* What is needed: Where a picture appears in the data below, exclude it; restate everything else word for word.

* Information supplied:
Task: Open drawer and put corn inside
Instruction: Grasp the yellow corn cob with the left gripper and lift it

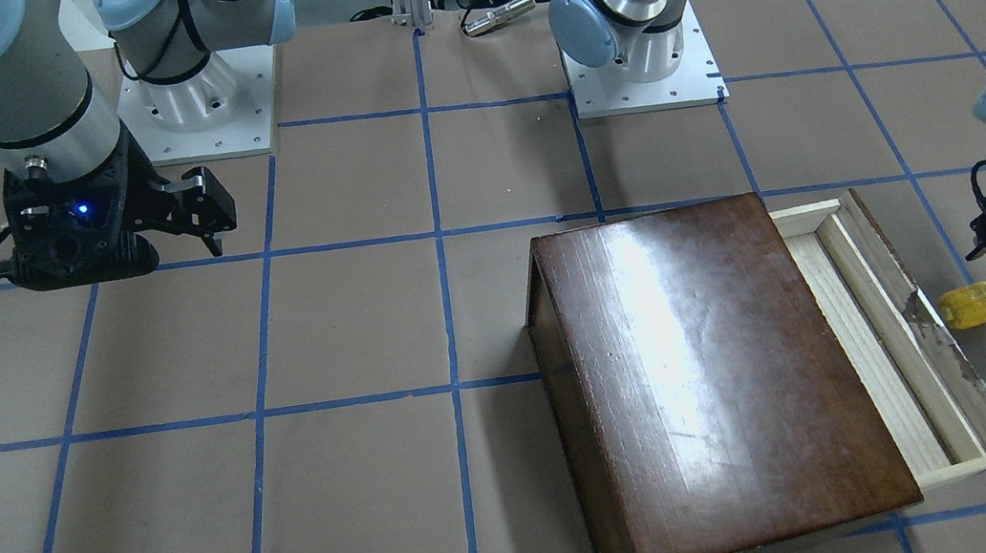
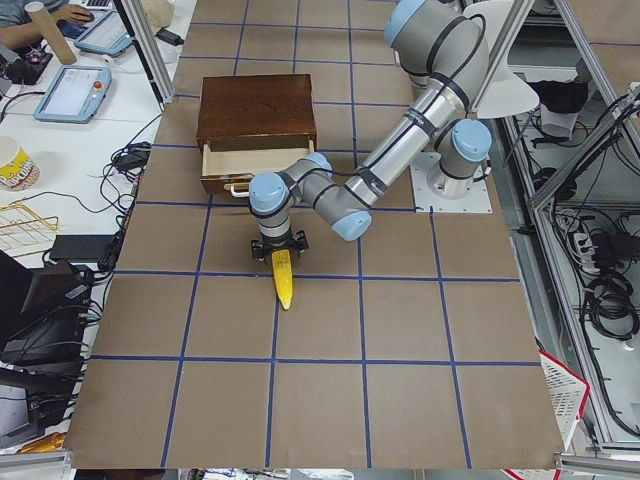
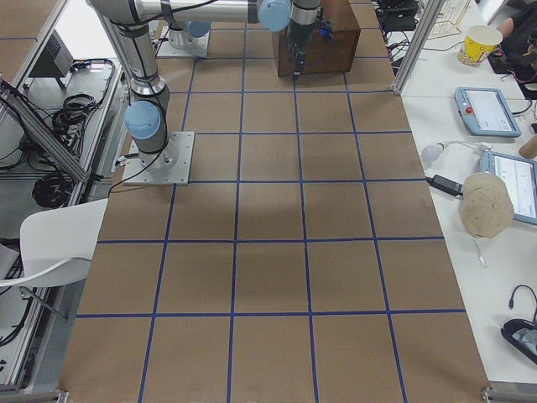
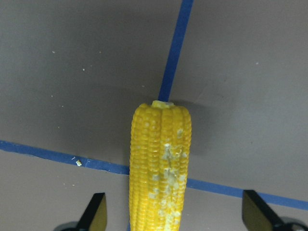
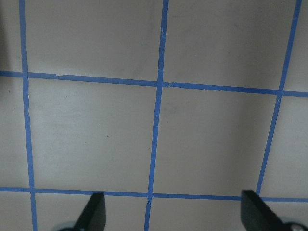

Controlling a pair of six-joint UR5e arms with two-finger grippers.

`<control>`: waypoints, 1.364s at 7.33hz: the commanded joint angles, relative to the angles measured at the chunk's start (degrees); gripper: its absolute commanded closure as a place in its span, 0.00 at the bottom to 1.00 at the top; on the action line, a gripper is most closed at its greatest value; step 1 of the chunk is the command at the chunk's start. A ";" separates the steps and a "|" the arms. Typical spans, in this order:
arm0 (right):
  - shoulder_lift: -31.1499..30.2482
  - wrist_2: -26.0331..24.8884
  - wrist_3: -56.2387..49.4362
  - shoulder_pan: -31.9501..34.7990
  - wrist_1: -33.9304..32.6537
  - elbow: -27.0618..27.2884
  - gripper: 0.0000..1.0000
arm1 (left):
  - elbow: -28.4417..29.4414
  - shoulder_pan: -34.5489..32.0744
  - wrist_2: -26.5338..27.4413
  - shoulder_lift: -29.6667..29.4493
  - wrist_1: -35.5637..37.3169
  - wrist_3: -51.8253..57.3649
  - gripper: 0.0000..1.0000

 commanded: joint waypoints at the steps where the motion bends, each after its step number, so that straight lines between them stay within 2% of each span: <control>1: 0.01 0.00 0.00 0.00 -0.04 0.00 0.00 | -1.23 0.69 -0.14 -0.46 1.53 1.88 0.00; 8: 0.01 -0.08 0.00 0.09 -0.04 0.00 0.00 | -0.97 1.31 -1.10 -3.27 3.20 2.42 0.00; 9: -0.08 -0.09 0.00 0.00 0.04 0.00 0.00 | -1.05 1.31 -2.07 -3.27 3.20 2.51 0.18; 10: -0.08 0.00 0.00 0.00 -0.04 0.00 0.00 | -0.97 1.39 -2.77 -3.27 3.20 2.68 0.66</control>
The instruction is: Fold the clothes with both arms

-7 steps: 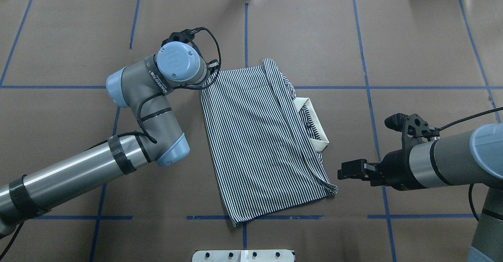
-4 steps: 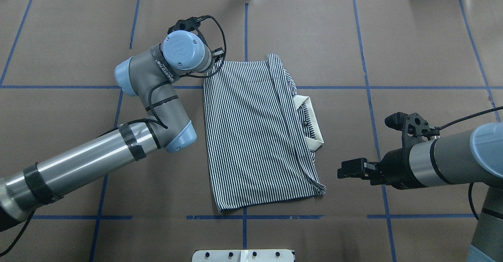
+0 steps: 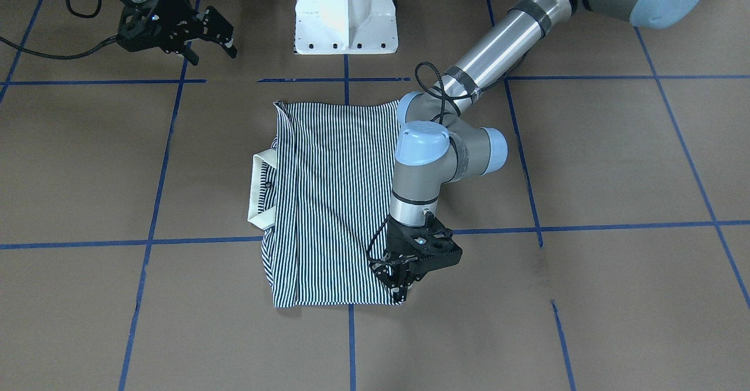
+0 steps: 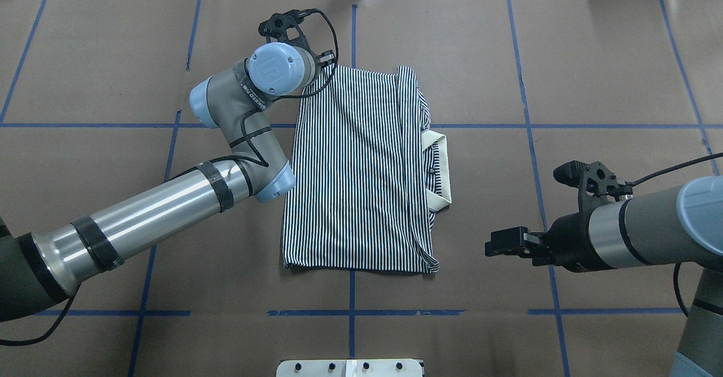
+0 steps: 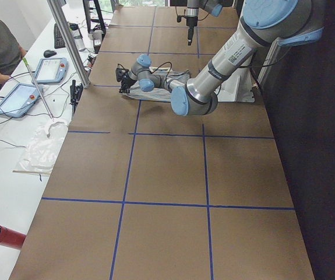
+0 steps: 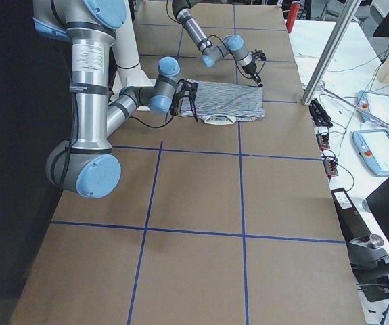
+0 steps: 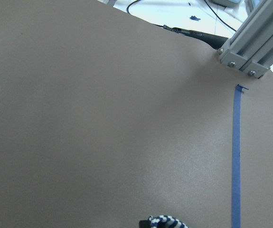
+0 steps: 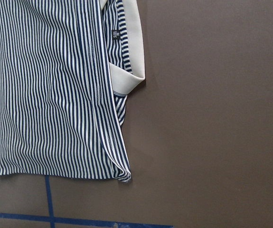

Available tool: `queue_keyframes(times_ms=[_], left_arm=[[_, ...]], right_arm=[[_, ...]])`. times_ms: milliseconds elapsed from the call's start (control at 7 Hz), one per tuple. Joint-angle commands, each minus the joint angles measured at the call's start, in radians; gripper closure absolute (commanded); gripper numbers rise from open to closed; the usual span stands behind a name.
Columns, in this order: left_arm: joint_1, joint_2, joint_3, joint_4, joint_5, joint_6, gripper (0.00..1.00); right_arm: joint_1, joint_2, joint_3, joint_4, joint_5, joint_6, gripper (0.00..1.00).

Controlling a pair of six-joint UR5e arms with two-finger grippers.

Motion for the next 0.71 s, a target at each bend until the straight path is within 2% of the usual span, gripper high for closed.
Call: queue_keyframes(times_ms=[0, 143, 286, 429, 571], left_arm=[[-0.008, -0.006, 0.004, -0.014, 0.004, 0.011, 0.00], [-0.028, -0.008, -0.006, -0.015, -0.005, 0.011, 0.00], [-0.071, -0.006, -0.040, -0.012, -0.092, 0.043, 0.00], [-0.103, 0.006, -0.081, 0.003, -0.237, 0.057, 0.00], [-0.105, 0.045, -0.157, 0.064, -0.287, 0.059, 0.00]], right_arm=[[0.011, 0.000, 0.000, -0.002, -0.001, 0.000, 0.00], [0.015, -0.001, -0.004, -0.003, -0.004, 0.000, 0.00], [0.015, -0.004, -0.005, -0.011, -0.009, -0.014, 0.00], [0.011, 0.009, -0.016, -0.017, -0.036, -0.020, 0.00], [0.015, 0.053, -0.054, -0.018, -0.044, -0.022, 0.00]])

* Output below:
Task: Open drawer and put corn inside
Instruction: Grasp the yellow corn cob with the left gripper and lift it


Controlling a pair of six-joint UR5e arms with two-finger grippers.

`<control>`: waypoints, 1.364s at 7.33hz: the commanded joint angles, relative to the angles measured at the chunk's start (degrees); gripper: its absolute commanded closure as a place in its span, 0.00 at the bottom to 1.00 at the top; on the action line, a gripper is most closed at its greatest value; step 1 of the chunk is the command at the chunk's start. A ";" separates the steps and a "|" the arms. Typical spans, in this order:
arm0 (right):
  - shoulder_lift: -31.1499..30.2482
  - wrist_2: -26.0331..24.8884
  - wrist_3: -56.2387..49.4362
  - shoulder_pan: -31.9501..34.7990
  - wrist_1: -33.9304..32.6537
  - elbow: -27.0618..27.2884
  - gripper: 0.0000..1.0000
arm1 (left):
  - elbow: -28.4417..29.4414
  - shoulder_pan: -34.5489..32.0744
  - wrist_2: -26.5338..27.4413
  - shoulder_lift: -29.6667..29.4493
  - wrist_1: -35.5637..37.3169
  - wrist_3: -51.8253..57.3649
  - gripper: 0.0000..1.0000

 commanded: joint waypoints at the steps where the motion bends, each after its step number, so that straight lines between them stay within 2% of each span: <control>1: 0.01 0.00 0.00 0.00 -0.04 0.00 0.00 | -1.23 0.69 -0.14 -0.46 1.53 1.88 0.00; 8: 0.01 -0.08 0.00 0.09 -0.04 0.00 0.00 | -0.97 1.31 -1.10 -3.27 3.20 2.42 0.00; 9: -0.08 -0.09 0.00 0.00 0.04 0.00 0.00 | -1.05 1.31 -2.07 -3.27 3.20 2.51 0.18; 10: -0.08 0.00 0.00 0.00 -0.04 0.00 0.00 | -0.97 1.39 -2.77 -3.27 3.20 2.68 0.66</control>
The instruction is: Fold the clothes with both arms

-7 steps: 
-4 steps: 
+0 steps: 
+0 steps: 
+0 steps: 
+0 steps: 
+0 steps: 
+0 steps: 

Available tool: `queue_keyframes(times_ms=[_], left_arm=[[_, ...]], right_arm=[[_, ...]])`. times_ms: milliseconds elapsed from the call's start (control at 7 Hz), one per tuple. Joint-angle commands, each minus the joint angles measured at the call's start, in radians; gripper closure absolute (commanded); gripper numbers rise from open to closed; the usual span stands behind a name.
Columns, in this order: left_arm: joint_1, joint_2, joint_3, joint_4, joint_5, joint_6, gripper (0.00..1.00); right_arm: joint_1, joint_2, joint_3, joint_4, joint_5, joint_6, gripper (0.00..1.00).

Controlling a pair of six-joint UR5e arms with two-finger grippers.

Motion for the next 0.71 s, a target at each bend until the straight path is within 2% of the usual span, gripper high for closed.
Call: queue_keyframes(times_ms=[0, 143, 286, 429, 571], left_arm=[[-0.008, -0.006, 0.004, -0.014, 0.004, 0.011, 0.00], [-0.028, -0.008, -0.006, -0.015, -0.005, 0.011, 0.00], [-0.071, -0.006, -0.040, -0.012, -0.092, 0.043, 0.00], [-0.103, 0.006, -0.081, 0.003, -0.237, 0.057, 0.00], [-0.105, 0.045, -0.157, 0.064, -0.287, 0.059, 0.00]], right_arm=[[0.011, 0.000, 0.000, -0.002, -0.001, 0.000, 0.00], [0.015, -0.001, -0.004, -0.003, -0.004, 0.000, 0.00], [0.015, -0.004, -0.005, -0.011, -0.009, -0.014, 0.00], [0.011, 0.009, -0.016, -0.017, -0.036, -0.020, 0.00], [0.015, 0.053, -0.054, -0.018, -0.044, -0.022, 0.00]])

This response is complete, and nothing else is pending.